The hidden danger of shared service accounts
Enforcing least-privilege access is critical, yet many teams give an autonomous agent unrestricted BigQuery credentials, which is a recipe for data leakage. In many teams the simplest way to let a scheduled job or an AI‑driven workflow run queries is to drop a Google service‑account key on the host and point the client at BigQuery. That key usually carries project‑wide read and write permissions, and the same file is reused by dozens of unrelated processes. Because the credential is static and widely distributed, any compromise instantly grants full access to every dataset the project owns. There is no per‑request visibility, no way to tell which job issued which query, and no guardrails to stop a badly‑written script from deleting a table.
Why least‑privilege access alone isn’t enough
Moving to per‑user OAuth tokens or GCP IAM federation tightens the identity surface. Each agent can be issued a token that only allows the specific scopes required for its job, and the token expires after a short window. That change satisfies the definition of least-privilege access – the request is now bound to a tighter permission set. However, the request still travels straight from the agent to BigQuery. The data path remains unobserved, so the system still cannot mask sensitive fields, cannot require a human to approve a risky query, and cannot capture a replayable audit trail. In other words, the setup reduces the blast radius but does not provide the runtime governance that modern data‑driven organizations need.
hoop.dev as the enforcement point
Enter hoop.dev. The gateway sits at layer 7 between the autonomous agent and the BigQuery service. It acts as an identity‑aware proxy: the agent presents an OIDC token, hoop.dev validates the token, extracts the user or service identity, and then forwards the request to BigQuery on behalf of the agent. Because every request passes through the gateway, hoop.dev is the only place where enforcement can be applied.
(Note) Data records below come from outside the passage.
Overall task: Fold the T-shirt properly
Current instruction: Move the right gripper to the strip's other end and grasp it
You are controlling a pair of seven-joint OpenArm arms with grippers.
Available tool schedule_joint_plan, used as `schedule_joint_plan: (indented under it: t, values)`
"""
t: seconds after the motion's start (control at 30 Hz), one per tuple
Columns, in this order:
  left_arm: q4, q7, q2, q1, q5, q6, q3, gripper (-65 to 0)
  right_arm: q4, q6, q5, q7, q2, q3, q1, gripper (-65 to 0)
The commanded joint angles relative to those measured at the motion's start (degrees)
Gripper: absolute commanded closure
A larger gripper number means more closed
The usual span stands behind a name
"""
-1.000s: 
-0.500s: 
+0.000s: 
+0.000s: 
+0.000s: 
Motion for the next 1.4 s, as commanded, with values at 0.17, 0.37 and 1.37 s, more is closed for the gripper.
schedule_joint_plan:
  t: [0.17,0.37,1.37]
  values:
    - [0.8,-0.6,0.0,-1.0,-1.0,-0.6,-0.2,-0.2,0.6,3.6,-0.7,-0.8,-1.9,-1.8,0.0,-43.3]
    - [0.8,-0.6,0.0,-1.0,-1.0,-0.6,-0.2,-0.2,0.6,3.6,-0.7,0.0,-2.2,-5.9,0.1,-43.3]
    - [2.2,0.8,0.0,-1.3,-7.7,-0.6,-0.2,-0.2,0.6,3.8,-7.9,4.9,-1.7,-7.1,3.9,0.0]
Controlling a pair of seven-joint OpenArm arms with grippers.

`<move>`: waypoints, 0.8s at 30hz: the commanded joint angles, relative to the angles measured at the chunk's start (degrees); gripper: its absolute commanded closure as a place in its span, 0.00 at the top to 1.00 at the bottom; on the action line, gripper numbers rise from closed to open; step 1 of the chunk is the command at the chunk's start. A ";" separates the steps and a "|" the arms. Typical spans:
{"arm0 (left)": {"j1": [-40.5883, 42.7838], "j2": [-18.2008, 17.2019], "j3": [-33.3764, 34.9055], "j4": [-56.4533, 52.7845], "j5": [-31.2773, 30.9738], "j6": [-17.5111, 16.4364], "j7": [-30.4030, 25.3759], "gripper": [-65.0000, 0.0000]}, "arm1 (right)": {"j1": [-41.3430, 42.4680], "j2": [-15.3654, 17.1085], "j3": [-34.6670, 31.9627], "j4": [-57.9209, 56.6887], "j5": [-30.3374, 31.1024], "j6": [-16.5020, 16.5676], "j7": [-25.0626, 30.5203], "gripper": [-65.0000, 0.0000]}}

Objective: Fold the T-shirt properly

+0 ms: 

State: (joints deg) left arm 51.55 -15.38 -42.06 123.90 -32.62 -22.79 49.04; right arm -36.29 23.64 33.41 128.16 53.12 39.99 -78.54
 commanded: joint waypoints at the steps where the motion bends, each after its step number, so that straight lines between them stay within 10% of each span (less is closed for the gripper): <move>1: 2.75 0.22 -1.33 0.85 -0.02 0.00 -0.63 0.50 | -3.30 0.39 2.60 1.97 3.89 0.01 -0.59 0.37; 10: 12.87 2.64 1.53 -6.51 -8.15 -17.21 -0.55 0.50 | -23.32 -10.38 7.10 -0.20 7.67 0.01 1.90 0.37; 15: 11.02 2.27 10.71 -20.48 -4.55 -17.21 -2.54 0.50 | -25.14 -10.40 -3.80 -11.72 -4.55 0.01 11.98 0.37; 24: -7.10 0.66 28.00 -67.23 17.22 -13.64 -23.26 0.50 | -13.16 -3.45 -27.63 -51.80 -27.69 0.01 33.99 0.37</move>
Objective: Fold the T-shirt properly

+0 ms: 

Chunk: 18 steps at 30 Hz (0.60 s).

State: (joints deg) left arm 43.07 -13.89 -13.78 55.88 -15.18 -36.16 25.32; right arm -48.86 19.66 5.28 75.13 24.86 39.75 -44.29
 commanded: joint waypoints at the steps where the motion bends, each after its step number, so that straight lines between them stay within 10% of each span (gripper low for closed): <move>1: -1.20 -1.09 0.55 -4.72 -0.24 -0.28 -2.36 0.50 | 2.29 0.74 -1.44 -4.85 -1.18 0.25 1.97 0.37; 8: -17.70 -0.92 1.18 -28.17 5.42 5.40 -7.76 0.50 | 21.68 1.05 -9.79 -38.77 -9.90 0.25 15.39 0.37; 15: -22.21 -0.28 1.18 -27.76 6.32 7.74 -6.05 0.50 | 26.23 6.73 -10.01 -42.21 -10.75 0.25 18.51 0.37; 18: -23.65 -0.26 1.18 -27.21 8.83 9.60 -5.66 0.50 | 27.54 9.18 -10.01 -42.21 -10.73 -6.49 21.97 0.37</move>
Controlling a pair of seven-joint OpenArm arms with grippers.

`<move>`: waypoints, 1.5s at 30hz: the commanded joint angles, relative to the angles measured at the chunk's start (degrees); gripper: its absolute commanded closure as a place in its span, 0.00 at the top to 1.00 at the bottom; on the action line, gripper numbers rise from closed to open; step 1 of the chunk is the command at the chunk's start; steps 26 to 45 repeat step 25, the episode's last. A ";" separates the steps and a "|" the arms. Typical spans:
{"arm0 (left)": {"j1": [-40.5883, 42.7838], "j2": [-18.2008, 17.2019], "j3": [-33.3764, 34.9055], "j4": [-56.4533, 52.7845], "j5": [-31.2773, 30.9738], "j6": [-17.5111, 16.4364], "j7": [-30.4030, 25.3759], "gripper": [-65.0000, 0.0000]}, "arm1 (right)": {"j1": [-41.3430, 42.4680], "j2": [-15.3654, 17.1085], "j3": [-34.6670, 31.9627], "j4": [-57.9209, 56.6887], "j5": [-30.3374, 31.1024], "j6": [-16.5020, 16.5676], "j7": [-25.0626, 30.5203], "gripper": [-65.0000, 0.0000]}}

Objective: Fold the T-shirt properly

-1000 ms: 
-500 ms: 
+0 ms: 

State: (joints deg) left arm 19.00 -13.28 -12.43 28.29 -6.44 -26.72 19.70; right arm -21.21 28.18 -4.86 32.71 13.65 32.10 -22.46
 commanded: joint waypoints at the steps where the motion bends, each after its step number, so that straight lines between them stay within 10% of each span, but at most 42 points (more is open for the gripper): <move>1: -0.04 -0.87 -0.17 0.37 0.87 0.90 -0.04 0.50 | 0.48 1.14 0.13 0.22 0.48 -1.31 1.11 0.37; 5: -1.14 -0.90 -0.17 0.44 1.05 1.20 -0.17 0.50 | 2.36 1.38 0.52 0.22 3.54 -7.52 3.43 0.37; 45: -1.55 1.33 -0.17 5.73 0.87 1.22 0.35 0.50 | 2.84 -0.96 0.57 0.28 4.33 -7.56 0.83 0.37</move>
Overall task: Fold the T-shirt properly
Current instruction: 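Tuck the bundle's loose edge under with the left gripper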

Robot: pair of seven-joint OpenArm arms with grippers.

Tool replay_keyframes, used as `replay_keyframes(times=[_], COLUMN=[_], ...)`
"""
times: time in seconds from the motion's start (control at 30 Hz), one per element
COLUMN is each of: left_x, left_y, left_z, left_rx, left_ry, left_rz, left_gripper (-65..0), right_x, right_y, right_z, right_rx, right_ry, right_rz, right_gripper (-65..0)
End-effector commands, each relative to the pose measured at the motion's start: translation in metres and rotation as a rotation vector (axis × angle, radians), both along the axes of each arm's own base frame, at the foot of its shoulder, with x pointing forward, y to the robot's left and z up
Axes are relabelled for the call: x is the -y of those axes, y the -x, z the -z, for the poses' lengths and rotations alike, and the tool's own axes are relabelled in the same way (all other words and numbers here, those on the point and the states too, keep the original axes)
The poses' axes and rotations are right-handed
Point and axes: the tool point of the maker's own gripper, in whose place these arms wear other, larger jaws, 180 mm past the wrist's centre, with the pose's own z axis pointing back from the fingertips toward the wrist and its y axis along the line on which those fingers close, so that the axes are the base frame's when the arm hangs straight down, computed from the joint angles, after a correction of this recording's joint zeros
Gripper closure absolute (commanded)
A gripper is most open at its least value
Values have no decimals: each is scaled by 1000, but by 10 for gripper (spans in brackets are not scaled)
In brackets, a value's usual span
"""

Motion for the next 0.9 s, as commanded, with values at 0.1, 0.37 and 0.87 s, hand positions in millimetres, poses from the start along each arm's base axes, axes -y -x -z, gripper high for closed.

How the gateway enforces least‑privilege for BigQuery
When hoop.dev receives a query, it first checks the identity against the policy that defines the allowed scopes for that agent. If the request exceeds the granted scope, hoop.dev blocks the command before it reaches BigQuery. For queries that are permitted but touch sensitive columns, hoop.dev can apply inline masking so that the response never reveals raw values. If a query matches a high‑risk pattern – for example, a DELETE or DROP statement on a production dataset – hoop.dev routes the request to a human approver and only proceeds after explicit consent. Every session, including the raw query, the masked response, and the approval decision, is recorded for later replay and audit.